## Your goal
Could you copy every line from the material below in which "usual" appears?

|---|

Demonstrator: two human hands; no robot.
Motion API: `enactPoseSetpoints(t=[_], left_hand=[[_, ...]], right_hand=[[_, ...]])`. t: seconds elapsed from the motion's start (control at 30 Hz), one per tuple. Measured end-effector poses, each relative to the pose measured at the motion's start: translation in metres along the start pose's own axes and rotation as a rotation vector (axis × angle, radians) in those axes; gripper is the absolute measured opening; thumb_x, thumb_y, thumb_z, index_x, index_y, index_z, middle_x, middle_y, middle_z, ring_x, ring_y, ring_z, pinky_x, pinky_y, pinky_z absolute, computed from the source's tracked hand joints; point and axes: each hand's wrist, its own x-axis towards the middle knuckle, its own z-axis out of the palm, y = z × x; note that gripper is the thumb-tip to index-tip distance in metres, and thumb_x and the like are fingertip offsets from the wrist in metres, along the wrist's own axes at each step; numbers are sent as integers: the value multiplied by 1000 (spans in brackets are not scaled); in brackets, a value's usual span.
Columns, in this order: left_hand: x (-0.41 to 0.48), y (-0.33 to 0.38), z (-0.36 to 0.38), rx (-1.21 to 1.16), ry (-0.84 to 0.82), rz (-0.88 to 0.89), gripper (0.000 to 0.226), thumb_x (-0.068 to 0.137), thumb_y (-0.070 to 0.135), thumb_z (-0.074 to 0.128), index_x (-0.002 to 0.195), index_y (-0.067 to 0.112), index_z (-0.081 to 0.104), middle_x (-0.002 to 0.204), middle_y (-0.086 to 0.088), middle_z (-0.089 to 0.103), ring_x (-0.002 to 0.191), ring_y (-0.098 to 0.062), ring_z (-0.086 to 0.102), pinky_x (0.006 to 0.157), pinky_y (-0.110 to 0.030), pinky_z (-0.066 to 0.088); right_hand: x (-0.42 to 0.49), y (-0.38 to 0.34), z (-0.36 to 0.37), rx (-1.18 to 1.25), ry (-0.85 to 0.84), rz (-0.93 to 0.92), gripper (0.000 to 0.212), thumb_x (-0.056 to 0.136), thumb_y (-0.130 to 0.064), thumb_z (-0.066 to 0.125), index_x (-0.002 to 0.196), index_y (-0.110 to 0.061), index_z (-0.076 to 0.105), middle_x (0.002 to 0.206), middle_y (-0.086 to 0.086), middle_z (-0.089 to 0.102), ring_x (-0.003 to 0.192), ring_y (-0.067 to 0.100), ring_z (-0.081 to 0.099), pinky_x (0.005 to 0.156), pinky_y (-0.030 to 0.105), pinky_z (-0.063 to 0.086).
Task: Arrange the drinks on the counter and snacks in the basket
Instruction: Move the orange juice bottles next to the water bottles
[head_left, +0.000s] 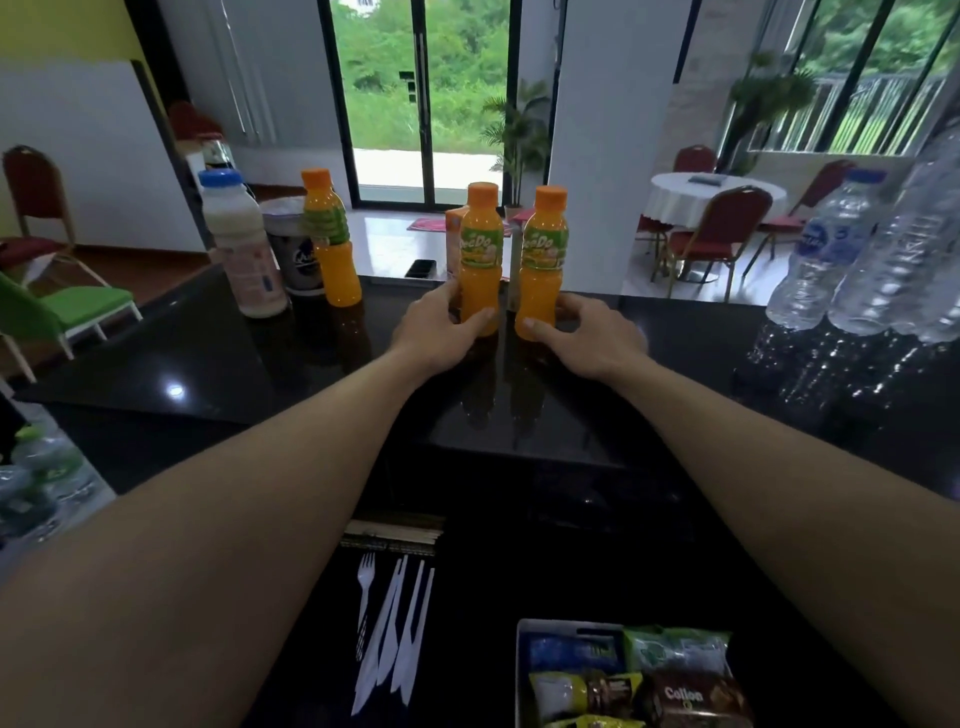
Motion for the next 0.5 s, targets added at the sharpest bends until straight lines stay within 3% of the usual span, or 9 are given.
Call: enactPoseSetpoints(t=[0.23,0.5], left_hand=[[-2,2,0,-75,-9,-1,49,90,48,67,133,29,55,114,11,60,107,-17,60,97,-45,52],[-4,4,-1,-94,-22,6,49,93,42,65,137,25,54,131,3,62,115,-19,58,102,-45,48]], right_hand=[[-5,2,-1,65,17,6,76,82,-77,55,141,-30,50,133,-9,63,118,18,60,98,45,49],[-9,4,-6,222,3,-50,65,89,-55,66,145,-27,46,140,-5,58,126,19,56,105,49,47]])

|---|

## Solution
Motion API: `enactPoseSetpoints(t=[_], left_hand=[[_, ...]], right_hand=[[_, ...]])`. t: seconds elapsed from the motion's start (control at 30 Hz), one per tuple. Measured end-effector poses, each relative to the pose measured at the motion's start: translation in metres along the start pose's own axes and rotation as a rotation vector (axis × angle, radians) in those axes; gripper is the absolute measured opening; thumb_x, thumb_y, thumb_z, index_x, index_y, index_z, middle_x, middle_y, middle_z, ring_x, ring_y, ring_z, pinky_x, pinky_y, pinky_z absolute, computed from the source's tracked hand joints; point and axes: each hand's wrist, its own x-axis towards the middle knuckle, its own z-axis out of the palm, y = z × x; note that gripper is the thumb-tip to index-tip distance in metres, and thumb_x and the like are fingertip offsets from the wrist in metres, along the wrist's own axes at each step; numbers are sent as integers: the value multiplied by 1000 (spans in brackets are not scaled); in brackets, a value's usual span.
Motion for the next 0.5 s, targets added at the sharpest bends until straight lines stay within 3% of the usual span, or 9 are given.

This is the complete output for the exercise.